Continuation of the front page (51) Int.Cl. ⁶ Identification code Office reference number FI Technical display location H04B 10/04 10/06 10/00 H04Q 9/00 311 U

Claims (3)

[Claims] 1. An infrared signal transmitter for remotely controlling a controlled device according to an infrared signal, wherein the transmission output of the transmitted infrared signal is changeable, and the controlled device is controlled.
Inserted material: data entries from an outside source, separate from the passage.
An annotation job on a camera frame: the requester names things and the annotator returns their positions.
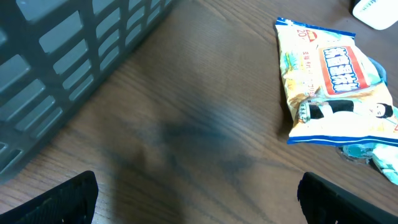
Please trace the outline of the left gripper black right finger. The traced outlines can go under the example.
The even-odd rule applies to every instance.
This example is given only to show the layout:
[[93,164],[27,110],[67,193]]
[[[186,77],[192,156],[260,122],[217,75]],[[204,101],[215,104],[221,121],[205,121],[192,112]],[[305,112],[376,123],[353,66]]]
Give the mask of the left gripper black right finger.
[[297,199],[309,224],[397,224],[397,216],[313,172],[304,173]]

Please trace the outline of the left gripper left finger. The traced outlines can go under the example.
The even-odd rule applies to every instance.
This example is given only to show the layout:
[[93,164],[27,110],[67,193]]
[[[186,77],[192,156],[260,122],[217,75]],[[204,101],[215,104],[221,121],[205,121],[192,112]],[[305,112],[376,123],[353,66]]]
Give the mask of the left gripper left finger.
[[95,174],[87,170],[1,214],[1,224],[90,224],[97,198]]

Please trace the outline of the teal mouthwash bottle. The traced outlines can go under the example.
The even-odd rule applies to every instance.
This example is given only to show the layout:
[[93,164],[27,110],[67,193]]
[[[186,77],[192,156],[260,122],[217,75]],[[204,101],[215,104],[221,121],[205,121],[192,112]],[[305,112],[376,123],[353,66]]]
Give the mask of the teal mouthwash bottle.
[[[369,57],[371,63],[375,66],[380,79],[388,86],[387,72],[385,68],[377,61]],[[344,159],[354,161],[355,163],[368,164],[373,158],[373,150],[376,148],[376,143],[365,143],[365,144],[350,144],[345,146],[339,146],[337,152]]]

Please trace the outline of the teal wet wipes pack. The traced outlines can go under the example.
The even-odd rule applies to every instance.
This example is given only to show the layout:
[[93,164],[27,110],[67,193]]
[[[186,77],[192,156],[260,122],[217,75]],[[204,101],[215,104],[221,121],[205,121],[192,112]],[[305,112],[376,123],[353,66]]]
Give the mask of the teal wet wipes pack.
[[376,144],[373,149],[373,161],[381,173],[397,185],[397,147]]

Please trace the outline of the yellow snack bag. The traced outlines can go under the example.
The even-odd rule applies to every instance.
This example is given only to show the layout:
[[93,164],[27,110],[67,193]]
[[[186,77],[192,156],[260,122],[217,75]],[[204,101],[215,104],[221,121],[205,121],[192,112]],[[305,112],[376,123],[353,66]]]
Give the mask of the yellow snack bag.
[[293,119],[288,142],[397,145],[397,110],[355,34],[279,17],[280,75]]
Control content selection means for selecting content, infrared light emitting means for emitting signal infrared light, and light emission for supplying power to the infrared light emitting means based on the received drive signal to cause the infrared light emitting means to emit light Drive means, infrared light emission quantity changing means for changing the light emission quantity of the infrared light emitting means, infrared light emission quantity selecting means for selecting the light emitting quantity of the infrared light emitting means, and selection by the control content selecting means And a light emission control means for transmitting to the light emission drive means as the drive signal for intermittently transmitting the control content to be transmitted. . 2. The infrared ray emission amount varying means includes a pulse wave output means which is a drive signal for driving the infrared ray emitting drive means, and a pulse width of the pulse wave output by the pulse wave output means. 7. The infrared light emitting drive means is driven and the infrared light emitting means emits light during the time of the wave width set by the wave width changing means when the pulse wave is turned on. 1. An infrared signal transmitter according to 1. 3. The pulse wave output means is a monostable multivibrator, and the wavewidth varying means is connected to an output side transistor of the monostable multivibrator so that a wavewidth determining capacitor and a resistance value of an output pulse wave can be changed. 3. The infrared signal transmitter according to claim 2, wherein the transmitter is a combination of various variable resistors.